→ Work order:
Lines in the listing under this task are to be copied exactly.

→ Data:
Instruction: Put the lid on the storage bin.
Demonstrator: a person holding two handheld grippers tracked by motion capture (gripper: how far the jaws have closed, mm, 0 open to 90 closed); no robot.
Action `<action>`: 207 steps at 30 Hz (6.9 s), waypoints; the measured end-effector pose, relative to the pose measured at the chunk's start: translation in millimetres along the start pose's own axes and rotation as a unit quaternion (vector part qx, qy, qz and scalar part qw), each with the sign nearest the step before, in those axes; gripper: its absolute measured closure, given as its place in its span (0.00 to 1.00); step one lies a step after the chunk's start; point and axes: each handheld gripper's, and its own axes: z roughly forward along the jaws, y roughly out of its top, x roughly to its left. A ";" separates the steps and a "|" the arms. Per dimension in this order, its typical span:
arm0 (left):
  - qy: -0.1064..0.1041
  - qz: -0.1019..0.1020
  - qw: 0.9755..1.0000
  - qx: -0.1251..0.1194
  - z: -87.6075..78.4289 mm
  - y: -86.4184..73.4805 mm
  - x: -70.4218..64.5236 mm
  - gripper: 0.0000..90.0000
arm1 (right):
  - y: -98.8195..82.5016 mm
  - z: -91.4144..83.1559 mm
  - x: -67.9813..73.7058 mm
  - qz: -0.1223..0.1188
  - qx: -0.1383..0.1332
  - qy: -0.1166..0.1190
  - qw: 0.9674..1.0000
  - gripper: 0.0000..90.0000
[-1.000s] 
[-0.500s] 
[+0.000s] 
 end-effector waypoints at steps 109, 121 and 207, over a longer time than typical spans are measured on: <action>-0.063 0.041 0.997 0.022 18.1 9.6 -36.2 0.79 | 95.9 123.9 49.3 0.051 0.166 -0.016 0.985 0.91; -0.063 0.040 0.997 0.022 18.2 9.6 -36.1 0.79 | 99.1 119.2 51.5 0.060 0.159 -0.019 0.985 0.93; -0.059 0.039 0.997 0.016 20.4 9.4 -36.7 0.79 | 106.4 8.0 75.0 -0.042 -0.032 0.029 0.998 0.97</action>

→ Solution to this task:
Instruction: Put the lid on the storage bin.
Demonstrator: a person holding two handheld grippers tracked by motion capture (gripper: how far the jaws have closed, mm, 0 open to 90 closed); no robot.
Action `<action>`: 207 steps at 30 Hz (6.9 s), waypoints; the measured end-effector pose, relative to the pose measured at the chunk's start: translation in millimetres along the start pose's own axes and rotation as a unit quaternion (vector part qx, qy, qz and scalar part qw), each with the sign nearest the step before, in those axes; gripper: its absolute measured closure, given as its place in its span (0.00 to 1.00); step one lies a step after the chunk's start; point and axes: each handheld gripper's, and its own axes: z roughly forward along the jaws, y roughly out of its top, x roughly to its left. A ";" separates the steps and a "|" the arms. Per dimension in this order, its typical span:
arm0 (left):
  - qy: -0.1064..0.1041
  - qz: -0.1019..0.1020
  - qw: 0.9755..1.0000
  - qx: -0.1251..0.1194
  - z: -87.6075..78.4289 mm
  - y: -86.4184..73.4805 mm
  - x: -70.4218..64.5236 mm
  - gripper: 0.0000..90.0000
arm1 (right):
  - y: -98.8195..82.5016 mm
  - z: -91.4144..83.1559 mm
  - x: -67.9813..73.7058 mm
  - qz: -0.1223..0.1188
  - qx: -0.1383..0.1332
  - qy: -0.1166..0.1190
  - qw: 0.9674..1.0000
  - gripper: 0.0000..90.0000
[-1.000s] 
[-0.500s] 
[+0.000s] 
 end-effector waypoints at steps 109, 121 and 207, over a longer time than typical spans are measured on: <action>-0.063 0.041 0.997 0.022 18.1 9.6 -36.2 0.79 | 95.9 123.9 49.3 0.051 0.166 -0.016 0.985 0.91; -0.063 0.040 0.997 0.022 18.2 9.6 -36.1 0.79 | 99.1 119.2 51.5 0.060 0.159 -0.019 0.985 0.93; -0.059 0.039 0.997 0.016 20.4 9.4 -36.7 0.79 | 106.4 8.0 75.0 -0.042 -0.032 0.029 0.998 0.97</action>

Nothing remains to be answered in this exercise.